Cuando las luces se atenuaron, Gunther se removió en la silla como un niño en el circo. Delante de una gasa de un rojo chillón, que hacía las veces de telón de fondo, el espectáculo en vivo dio comienzo: una sucesión de cuadros vivientes creados por un pelotón de brujas someramente vestidas, que en cada escena describían un instante especialmente lascivo de la historia: Juana de Arco quemada en la hoguera, desnuda de cintura para arriba; Jack el Destripador descuartizando a una mujer de la noche londinense desnuda… Estas eran seguidas por unas composiciones veladas con mujeres situadas detrás de la gasa: principalmente torturas erotizadas, placer forzado,
bondage,
humillación. Un interminable restallar de látigos, palmadas en los genitales y exagerados gritos pidiendo clemencia llenaban la sala. Willi se fijó en que Gunther no sólo estaba embelesado, sino ruborizado hasta la raíz del pelo, y que su cara larga y huesuda pasaba sin solución de continuidad de una tonalidad del rojo a otra del púrpura.

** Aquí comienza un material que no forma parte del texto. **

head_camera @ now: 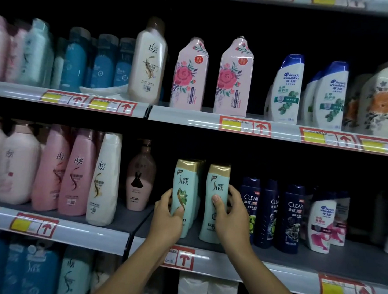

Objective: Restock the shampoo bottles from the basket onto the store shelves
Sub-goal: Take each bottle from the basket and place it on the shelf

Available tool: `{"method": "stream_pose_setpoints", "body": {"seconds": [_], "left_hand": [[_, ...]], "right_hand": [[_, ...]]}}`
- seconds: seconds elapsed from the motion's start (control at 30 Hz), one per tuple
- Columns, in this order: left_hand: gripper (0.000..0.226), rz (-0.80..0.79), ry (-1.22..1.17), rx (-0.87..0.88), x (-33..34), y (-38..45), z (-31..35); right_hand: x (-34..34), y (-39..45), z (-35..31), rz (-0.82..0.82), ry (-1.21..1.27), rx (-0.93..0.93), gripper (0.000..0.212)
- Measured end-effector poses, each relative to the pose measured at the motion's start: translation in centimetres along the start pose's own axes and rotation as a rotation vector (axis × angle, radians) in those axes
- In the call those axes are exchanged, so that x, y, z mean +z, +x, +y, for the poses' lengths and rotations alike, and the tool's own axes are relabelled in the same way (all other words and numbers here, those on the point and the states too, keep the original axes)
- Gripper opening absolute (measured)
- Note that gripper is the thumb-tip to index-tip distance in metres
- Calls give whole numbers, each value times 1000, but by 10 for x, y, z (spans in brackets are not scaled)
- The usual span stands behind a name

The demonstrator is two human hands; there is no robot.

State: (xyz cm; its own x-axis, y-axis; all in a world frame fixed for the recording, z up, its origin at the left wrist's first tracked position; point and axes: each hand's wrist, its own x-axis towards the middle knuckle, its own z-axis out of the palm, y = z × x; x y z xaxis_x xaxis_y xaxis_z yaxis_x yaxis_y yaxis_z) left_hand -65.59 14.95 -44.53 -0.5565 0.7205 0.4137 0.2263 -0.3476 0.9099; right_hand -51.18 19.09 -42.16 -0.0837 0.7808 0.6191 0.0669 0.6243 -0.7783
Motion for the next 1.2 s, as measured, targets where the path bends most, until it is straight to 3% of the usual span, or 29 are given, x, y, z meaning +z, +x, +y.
{"method": "stream_pose_setpoints", "body": {"seconds": [0.3,0.53,0.73,1.2], "left_hand": [[60,-4,-25,-19,-1,1,4],[73,60,8,37,-5,-11,13],[61,191,4,99,-5,-41,21],[33,-113,-65,122,81,-152,74]], "right_hand": [[-1,0,-1,29,11,25,41],[-5,-24,-12,135,86,41,59],[-18,-64,-30,172,189,39,21],[-131,-116,-51,53,190,44,2]]}}
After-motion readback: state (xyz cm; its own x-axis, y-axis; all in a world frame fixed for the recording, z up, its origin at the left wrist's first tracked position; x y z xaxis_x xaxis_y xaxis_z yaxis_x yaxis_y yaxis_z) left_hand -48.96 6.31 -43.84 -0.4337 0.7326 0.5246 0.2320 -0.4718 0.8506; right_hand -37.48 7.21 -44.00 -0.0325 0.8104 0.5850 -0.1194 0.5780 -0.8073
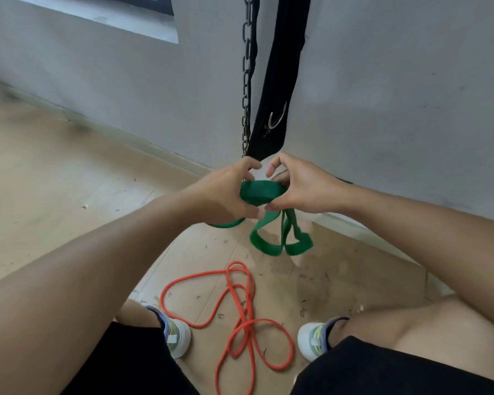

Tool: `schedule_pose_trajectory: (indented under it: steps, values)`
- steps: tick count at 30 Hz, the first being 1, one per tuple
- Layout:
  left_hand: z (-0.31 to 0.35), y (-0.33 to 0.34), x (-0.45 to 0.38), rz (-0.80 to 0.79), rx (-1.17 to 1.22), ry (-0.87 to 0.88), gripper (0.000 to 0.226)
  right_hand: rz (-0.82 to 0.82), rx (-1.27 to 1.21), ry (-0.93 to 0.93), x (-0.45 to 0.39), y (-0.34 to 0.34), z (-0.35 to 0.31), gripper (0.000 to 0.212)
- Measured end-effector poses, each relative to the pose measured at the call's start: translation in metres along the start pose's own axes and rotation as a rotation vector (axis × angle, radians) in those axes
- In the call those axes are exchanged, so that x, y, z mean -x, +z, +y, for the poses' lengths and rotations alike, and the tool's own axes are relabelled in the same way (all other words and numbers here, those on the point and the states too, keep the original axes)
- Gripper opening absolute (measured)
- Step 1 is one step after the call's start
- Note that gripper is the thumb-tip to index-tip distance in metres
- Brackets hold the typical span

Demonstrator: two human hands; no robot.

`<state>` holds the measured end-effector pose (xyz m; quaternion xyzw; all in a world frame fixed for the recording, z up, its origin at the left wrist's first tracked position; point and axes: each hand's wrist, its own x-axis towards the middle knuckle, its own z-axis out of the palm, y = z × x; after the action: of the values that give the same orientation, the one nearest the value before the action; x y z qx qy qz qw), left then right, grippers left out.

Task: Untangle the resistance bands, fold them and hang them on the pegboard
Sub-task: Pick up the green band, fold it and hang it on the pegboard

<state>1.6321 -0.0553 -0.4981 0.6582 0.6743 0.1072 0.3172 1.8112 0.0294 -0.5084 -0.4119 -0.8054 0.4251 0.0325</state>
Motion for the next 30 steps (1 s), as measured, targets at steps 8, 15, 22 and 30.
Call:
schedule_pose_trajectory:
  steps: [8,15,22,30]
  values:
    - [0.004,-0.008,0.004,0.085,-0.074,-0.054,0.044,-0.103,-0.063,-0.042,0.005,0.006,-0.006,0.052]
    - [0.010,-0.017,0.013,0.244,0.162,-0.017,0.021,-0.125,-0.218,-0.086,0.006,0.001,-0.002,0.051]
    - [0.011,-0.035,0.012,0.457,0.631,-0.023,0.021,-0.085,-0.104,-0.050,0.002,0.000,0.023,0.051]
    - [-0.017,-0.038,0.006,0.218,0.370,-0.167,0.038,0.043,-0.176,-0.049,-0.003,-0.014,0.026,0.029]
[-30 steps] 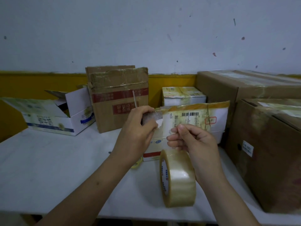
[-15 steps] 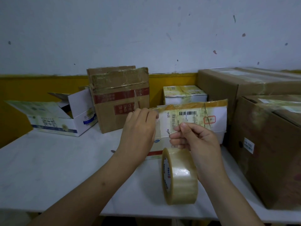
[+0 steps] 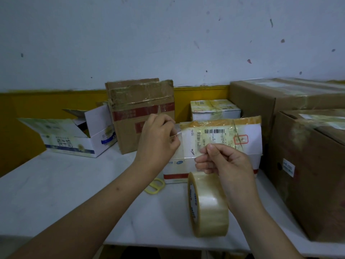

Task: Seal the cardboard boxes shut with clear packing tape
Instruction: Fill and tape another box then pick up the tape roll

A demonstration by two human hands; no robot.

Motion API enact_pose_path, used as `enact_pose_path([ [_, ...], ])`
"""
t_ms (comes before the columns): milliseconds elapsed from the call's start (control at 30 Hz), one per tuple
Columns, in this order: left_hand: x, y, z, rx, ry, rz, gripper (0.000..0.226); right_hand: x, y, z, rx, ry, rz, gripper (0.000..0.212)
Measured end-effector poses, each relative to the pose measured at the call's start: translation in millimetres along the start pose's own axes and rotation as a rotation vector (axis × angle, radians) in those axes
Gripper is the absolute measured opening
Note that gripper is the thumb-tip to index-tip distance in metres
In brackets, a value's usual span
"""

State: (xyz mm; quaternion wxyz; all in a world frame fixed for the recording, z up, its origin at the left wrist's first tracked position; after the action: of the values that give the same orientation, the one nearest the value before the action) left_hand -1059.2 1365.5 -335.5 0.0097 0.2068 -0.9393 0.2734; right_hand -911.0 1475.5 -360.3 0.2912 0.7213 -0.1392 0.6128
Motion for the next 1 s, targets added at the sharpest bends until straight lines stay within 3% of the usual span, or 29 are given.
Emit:
enact_pose_path([
  [233, -2, -13, -3, 0.078, -0.091, 0.181, 0.018, -1, 2, 1, 0.011, -0.019, 0.027, 0.021],
  [567, -1, -26, -45, 0.611, -0.054, 0.196, 0.014, 0, 3, 7, 0.013, -0.023, 0.030, 0.021],
  [733, 14, -18, -50, 0.549, -0.218, 0.337, 0.025, 2, 2, 10, 0.018, -0.020, 0.038, 0.022],
  [900, 19, -14, -51, 0.652, -0.300, 0.366, 0.075, 1, 2, 12, 0.023, -0.031, 0.052, 0.022],
  [1000, 17, -13, -54, 0.705, -0.250, 0.361, 0.058, 2, 3, 12, 0.023, -0.031, 0.060, 0.022],
])
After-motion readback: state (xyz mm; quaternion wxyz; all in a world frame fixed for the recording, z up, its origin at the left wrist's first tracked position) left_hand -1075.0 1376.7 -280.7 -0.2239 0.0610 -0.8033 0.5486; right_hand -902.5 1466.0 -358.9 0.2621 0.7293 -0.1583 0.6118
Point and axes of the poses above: each hand's wrist, its own z-axis away from the middle knuckle, its own y-axis out of the palm, x = y × z, the point moved 2 cm from there along -z, towards the middle knuckle, and after that the axes turned 14 degrees about y, right-handed, at the moved point
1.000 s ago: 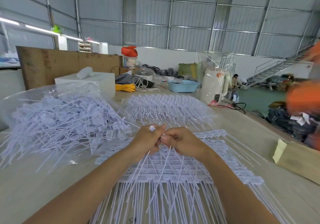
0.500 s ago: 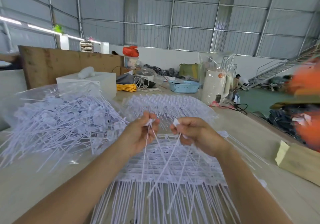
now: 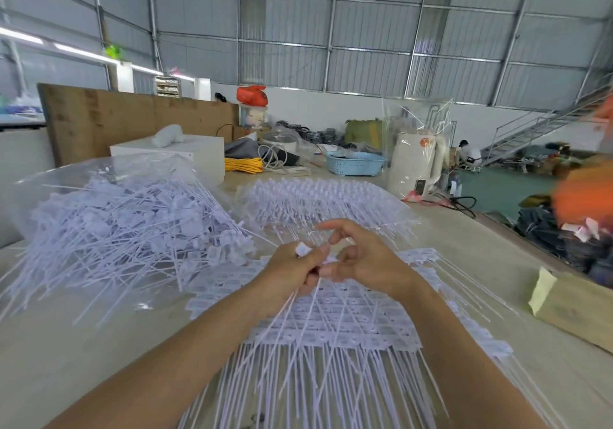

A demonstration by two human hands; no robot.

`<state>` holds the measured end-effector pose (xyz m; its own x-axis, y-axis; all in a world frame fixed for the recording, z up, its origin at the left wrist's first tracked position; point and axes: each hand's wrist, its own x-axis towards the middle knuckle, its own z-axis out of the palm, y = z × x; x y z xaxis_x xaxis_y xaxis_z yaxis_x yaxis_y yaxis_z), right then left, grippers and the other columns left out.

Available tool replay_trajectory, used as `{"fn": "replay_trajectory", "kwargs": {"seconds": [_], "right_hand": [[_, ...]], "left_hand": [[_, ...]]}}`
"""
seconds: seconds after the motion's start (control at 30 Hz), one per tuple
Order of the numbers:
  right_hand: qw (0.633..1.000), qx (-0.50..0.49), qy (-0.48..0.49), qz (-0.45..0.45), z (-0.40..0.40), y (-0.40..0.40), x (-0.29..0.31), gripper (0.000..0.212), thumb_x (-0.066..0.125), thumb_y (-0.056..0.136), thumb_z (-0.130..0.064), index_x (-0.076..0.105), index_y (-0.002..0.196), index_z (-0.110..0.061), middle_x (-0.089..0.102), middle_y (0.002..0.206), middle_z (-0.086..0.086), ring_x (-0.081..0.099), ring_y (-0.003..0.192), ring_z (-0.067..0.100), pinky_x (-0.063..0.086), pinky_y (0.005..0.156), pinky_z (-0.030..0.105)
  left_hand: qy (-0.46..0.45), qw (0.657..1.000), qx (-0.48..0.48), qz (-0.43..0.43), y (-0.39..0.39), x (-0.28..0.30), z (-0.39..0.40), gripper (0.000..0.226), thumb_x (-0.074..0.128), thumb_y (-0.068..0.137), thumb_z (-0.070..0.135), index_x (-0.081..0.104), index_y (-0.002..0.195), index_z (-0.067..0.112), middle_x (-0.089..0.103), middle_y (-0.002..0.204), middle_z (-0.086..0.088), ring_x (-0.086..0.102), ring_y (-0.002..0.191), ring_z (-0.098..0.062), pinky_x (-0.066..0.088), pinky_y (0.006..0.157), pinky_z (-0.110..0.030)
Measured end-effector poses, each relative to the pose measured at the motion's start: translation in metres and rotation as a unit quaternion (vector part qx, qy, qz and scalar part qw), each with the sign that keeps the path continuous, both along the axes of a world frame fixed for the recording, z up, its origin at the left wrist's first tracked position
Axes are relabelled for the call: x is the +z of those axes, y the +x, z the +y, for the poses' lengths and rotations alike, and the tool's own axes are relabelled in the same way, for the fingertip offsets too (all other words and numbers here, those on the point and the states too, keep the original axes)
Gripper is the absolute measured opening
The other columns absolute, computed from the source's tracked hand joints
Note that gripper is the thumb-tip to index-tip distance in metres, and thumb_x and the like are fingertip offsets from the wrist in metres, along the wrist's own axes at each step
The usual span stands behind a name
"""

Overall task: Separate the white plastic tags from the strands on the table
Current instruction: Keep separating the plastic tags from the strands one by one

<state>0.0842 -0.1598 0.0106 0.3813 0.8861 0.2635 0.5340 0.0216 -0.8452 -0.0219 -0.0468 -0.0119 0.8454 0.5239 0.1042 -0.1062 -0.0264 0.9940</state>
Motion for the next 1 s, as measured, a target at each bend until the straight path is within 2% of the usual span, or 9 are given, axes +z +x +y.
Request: {"fn": "replay_trajectory", "kwargs": {"seconds": [0.07, 0.17, 0.3, 0.37, 0.47, 0.7, 0.87, 0.93, 1.0], "right_hand": [[1.000, -0.016, -0.019, -0.002, -0.005, 0.004, 0.002, 0.031, 0.073, 0.078, -0.009, 0.060, 0.105, -0.017, 0.053, 0.093, 0.002, 0.055, 0.071, 0.017, 0.051, 0.072, 0.034], [0.998, -0.004, -0.055, -0.023, -0.007, 0.003, 0.004, 0.009, 0.067, 0.086, -0.015, 0.062, 0.089, -0.009, 0.060, 0.077, 0.006, 0.058, 0.065, 0.013, 0.050, 0.061, 0.026], [0.995, -0.010, -0.068, -0.073, -0.004, -0.003, 0.004, 0.025, 0.057, 0.093, -0.019, 0.058, 0.070, -0.008, 0.056, 0.055, -0.005, 0.049, 0.045, 0.006, 0.041, 0.046, 0.017], [0.996, 0.000, -0.042, -0.076, -0.003, -0.004, 0.004, 0.030, 0.056, 0.093, -0.015, 0.056, 0.065, -0.006, 0.052, 0.043, -0.011, 0.045, 0.039, 0.000, 0.035, 0.044, 0.013], [0.995, 0.021, -0.036, -0.089, -0.003, -0.005, 0.003, 0.029, 0.056, 0.094, -0.014, 0.061, 0.070, 0.001, 0.050, 0.042, -0.011, 0.046, 0.041, -0.001, 0.035, 0.046, 0.011], [0.992, 0.109, -0.061, 0.010, -0.014, 0.003, 0.008, 0.037, 0.056, 0.092, -0.012, 0.069, 0.061, -0.026, 0.044, 0.046, -0.009, 0.031, 0.040, 0.005, 0.024, 0.039, 0.015], [0.989, 0.119, -0.086, 0.017, -0.019, 0.009, 0.011, 0.021, 0.058, 0.091, -0.009, 0.068, 0.073, -0.010, 0.043, 0.048, -0.007, 0.029, 0.043, 0.008, 0.022, 0.040, 0.016], [0.987, 0.088, -0.125, -0.037, -0.023, 0.015, 0.011, 0.023, 0.062, 0.089, -0.010, 0.063, 0.069, 0.001, 0.042, 0.046, -0.005, 0.032, 0.041, 0.008, 0.027, 0.040, 0.015], [0.989, 0.030, -0.124, -0.070, -0.031, 0.026, 0.008, 0.032, 0.064, 0.087, -0.011, 0.056, 0.058, 0.000, 0.041, 0.046, -0.003, 0.033, 0.039, 0.007, 0.029, 0.041, 0.015]], "left_hand": [[0.020, 0.999, 0.038, -0.013, 0.000, 0.000, 0.005, 0.035, 0.057, 0.094, 0.027, 0.048, 0.064, 0.012, 0.043, 0.044, 0.003, 0.034, 0.038, -0.011, 0.029, 0.037, -0.018], [0.028, 0.997, 0.061, -0.024, 0.002, 0.000, -0.001, 0.031, 0.056, 0.094, 0.030, 0.052, 0.071, 0.011, 0.052, 0.052, -0.002, 0.045, 0.044, -0.014, 0.036, 0.039, -0.019], [-0.040, 0.998, 0.045, -0.036, 0.003, 0.000, -0.008, 0.026, 0.058, 0.093, 0.033, 0.055, 0.079, 0.011, 0.062, 0.059, -0.006, 0.057, 0.046, -0.015, 0.045, 0.043, -0.021], [-0.029, 0.999, 0.022, -0.024, 0.002, 0.001, -0.009, 0.028, 0.059, 0.092, 0.034, 0.055, 0.077, 0.010, 0.058, 0.060, -0.008, 0.049, 0.038, -0.013, 0.038, 0.039, -0.018], [0.019, 1.000, 0.024, -0.005, 0.001, 0.004, -0.009, 0.035, 0.054, 0.096, 0.030, 0.046, 0.066, 0.012, 0.046, 0.053, -0.006, 0.030, 0.031, -0.009, 0.024, 0.036, -0.013], [0.051, 0.996, -0.064, 0.036, -0.008, 0.020, -0.010, 0.033, 0.051, 0.098, 0.021, 0.041, 0.067, 0.014, 0.042, 0.050, -0.005, 0.021, 0.033, -0.008, 0.020, 0.039, -0.009], [0.037, 0.992, -0.103, 0.060, -0.011, 0.027, -0.013, 0.031, 0.053, 0.096, 0.024, 0.043, 0.069, 0.015, 0.045, 0.048, -0.002, 0.022, 0.031, -0.007, 0.020, 0.037, -0.008], [0.025, 0.988, -0.136, 0.073, -0.016, 0.031, -0.009, 0.028, 0.055, 0.094, 0.024, 0.044, 0.071, 0.015, 0.045, 0.048, -0.001, 0.023, 0.029, -0.005, 0.020, 0.035, -0.008], [-0.009, 0.985, -0.169, 0.031, -0.025, 0.038, 0.000, 0.023, 0.058, 0.088, 0.027, 0.048, 0.071, 0.016, 0.046, 0.048, 0.001, 0.024, 0.027, -0.004, 0.021, 0.032, -0.008]]}}
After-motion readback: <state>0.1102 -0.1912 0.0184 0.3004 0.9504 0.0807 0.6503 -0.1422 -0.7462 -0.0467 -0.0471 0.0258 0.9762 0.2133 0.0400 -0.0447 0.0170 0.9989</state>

—¡Por amor de Dios! —susurró Willi—. No te comportes como si nunca hubieras salido de la granja.
Es que no lo hice hasta que fui a la Academia de Policía.
—Bueno, pero debías de tener vacas, toros y todas esas cosas.
—Pues claro. Pero ¡nunca se daban azotes unos a otros!
Una acróbata pechugona llamada Helga se retorció enseguida hasta convertirse en una rosquilla bávara; tres negras en
topless
hicieron una demostración del último baile de moda en Nueva York, el shimmy; y un ventrílocuo satánico intentó seducir a una sensual muñeca vestida de colegiala.
Finalmente, las luces se apagaron por completo, a excepción de un único foco que caía sobre el escenario. La sala se llenó de un silencio expectante. Desde las vigas, y por medio de unos cables, descendió un pequeño coro de ángeles medio vestidos con unas mallas de lentejuelas plateadas que transportaban una gran jaula. Dentro, como si estuviera siendo arrojado del cielo al infierno, estaba el Gran Gustave, de frac y chistera, con las manos colocadas teatralmente encima de la cabeza, como si estuviera retorciéndose de dolor.
El público aplaudió frenéticamente.
Una vez encima del escenario, los ángeles lo liberaron y Gustave abandonó su encierro, inspeccionando en silencio su nuevo entorno. Luego, despojándose lenta y deliberadamente de sus guantes blancos, tironeando de cada uno de los dedos, se preparó para dominar cualquier cosa que se interpusiera en su camino.
—Meine Domen und Herren.
—Su grave voz de barítono atronó por la sala—. ¡Así que esto es el infierno!
Todo el club nocturno tembló con las carcajadas.
Gustave era un veterano del espectáculo, según sabía Willi por las diatribas de su primo. Un histrión nato que había llegado a dominarlo todo, desde la doma de leones hasta el mentalismo. Después de treinta años en el mundo del espectáculo, todo en él era de una depurada técnica teatral, desde su cara maquillada de blanco y sus siniestros ojos hasta su exagerada mímica de cine mudo.